Martha Goddard had an invaluable impact on the field of forensic science. She was a victims’ advocate who desperately wanted to change the investigative approach toward sexual assaults. In the 1970s, law enforcement was trained to believe that women who were raped lacked decency and morality. If a rape case ever made it to a courtroom, the victim was painted as a scorned lover wanting revenge on a man with a roving eye. Before the era of DNA testing, lack of evidence posed the greatest challenge to reaching a guilty verdict for the defendant. The government could not reach a guilty verdict with little or no physical evidence connecting the defendant to the crime. No consistent methodology had been established regarding the collection of evidence in a rape case. If evidence was collected, it was often inadvertently destroyed or cross-contaminated.
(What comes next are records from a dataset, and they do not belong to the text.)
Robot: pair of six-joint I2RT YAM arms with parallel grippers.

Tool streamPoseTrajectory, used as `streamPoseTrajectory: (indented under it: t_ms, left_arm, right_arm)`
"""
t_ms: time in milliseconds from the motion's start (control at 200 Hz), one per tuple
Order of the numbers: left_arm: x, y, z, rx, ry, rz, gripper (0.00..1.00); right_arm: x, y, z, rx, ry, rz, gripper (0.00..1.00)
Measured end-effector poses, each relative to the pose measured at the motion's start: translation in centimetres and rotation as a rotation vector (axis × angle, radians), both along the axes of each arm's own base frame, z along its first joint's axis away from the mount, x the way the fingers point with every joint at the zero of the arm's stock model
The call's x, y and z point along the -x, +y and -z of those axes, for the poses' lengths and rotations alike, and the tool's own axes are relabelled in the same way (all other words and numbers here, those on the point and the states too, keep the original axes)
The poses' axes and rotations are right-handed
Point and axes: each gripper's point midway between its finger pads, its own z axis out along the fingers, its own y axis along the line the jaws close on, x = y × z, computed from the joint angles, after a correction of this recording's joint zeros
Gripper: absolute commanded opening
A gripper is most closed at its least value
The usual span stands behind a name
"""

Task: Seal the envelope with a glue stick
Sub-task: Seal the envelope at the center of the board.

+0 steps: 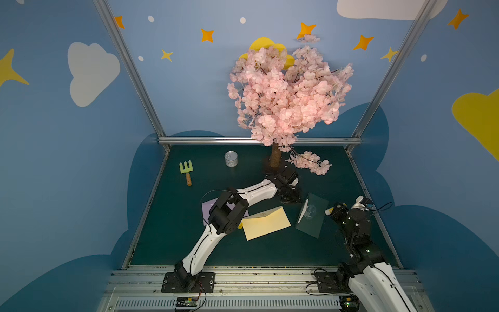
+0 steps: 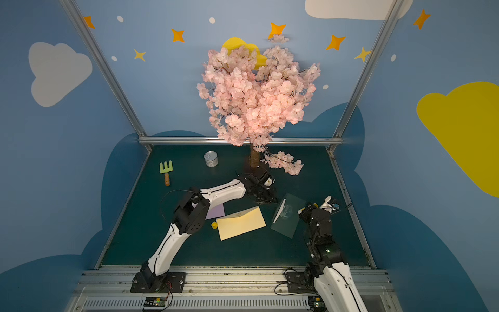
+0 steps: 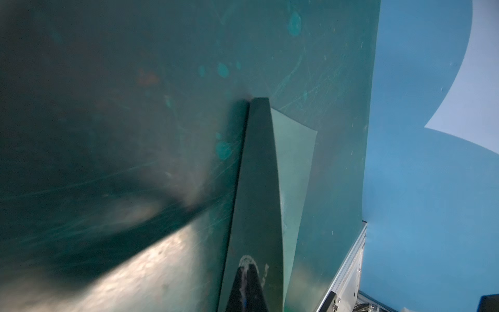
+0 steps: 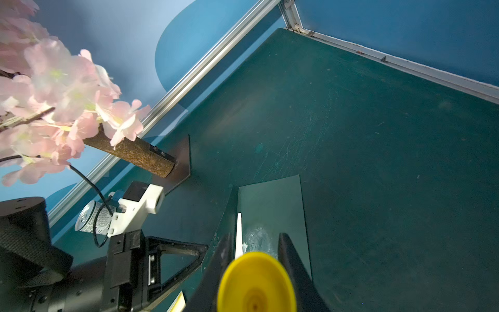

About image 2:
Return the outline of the purple envelope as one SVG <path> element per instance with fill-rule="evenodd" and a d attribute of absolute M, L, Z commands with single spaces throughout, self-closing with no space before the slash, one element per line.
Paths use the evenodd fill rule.
<path fill-rule="evenodd" d="M 210 220 L 210 219 L 224 217 L 225 215 L 226 214 L 225 214 L 224 205 L 220 204 L 214 207 L 210 207 L 205 219 Z"/>

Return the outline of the cream yellow envelope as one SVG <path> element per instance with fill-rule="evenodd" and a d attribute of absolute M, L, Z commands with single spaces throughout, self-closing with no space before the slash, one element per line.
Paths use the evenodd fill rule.
<path fill-rule="evenodd" d="M 222 241 L 266 226 L 259 206 L 218 218 L 216 223 Z"/>

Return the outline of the dark green envelope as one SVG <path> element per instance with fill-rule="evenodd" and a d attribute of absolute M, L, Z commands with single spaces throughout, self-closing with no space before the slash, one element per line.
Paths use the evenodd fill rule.
<path fill-rule="evenodd" d="M 287 193 L 276 209 L 270 228 L 290 239 L 293 238 L 298 221 L 299 211 L 305 207 L 306 201 Z"/>

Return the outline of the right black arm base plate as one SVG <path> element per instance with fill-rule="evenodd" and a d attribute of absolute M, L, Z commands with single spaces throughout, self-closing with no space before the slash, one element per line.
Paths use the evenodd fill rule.
<path fill-rule="evenodd" d="M 322 272 L 310 269 L 304 272 L 286 270 L 283 276 L 288 292 L 292 293 L 309 293 L 317 296 L 335 295 L 341 287 L 344 287 L 342 275 L 328 267 Z"/>

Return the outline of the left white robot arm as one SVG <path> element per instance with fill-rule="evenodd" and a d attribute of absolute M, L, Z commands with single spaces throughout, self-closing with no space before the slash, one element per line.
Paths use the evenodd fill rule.
<path fill-rule="evenodd" d="M 276 202 L 274 178 L 262 167 L 244 173 L 223 185 L 212 188 L 190 188 L 175 208 L 165 238 L 133 279 L 131 292 L 159 292 L 167 285 L 166 277 L 176 254 L 184 242 L 198 232 L 210 209 L 245 196 L 261 202 Z"/>

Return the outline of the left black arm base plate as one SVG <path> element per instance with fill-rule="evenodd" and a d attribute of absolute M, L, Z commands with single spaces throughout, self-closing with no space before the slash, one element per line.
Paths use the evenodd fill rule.
<path fill-rule="evenodd" d="M 181 293 L 185 286 L 185 272 L 168 272 L 155 276 L 150 272 L 138 272 L 133 278 L 131 293 Z"/>

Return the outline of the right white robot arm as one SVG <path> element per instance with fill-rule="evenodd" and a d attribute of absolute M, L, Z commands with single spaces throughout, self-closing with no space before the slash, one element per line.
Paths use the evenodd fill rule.
<path fill-rule="evenodd" d="M 326 311 L 366 311 L 366 305 L 353 281 L 350 266 L 344 260 L 332 234 L 334 206 L 307 204 L 298 213 L 307 225 L 307 248 L 312 261 L 305 269 L 307 283 L 325 305 Z"/>
Martha Goddard pioneered the first rape kit that established a clear and methodical manner to collect evidence from a victim. That evidence could then be used to positively identify the defendant, creating a more prosecutable case. Victims of sexual assault now had the means to prove the guilt of their perpetrators. Those who fell prey to sexual offenders were no longer subjected to cruel misperceptions of their virtue. Instead, blame was now being placed where it belonged, on the offender.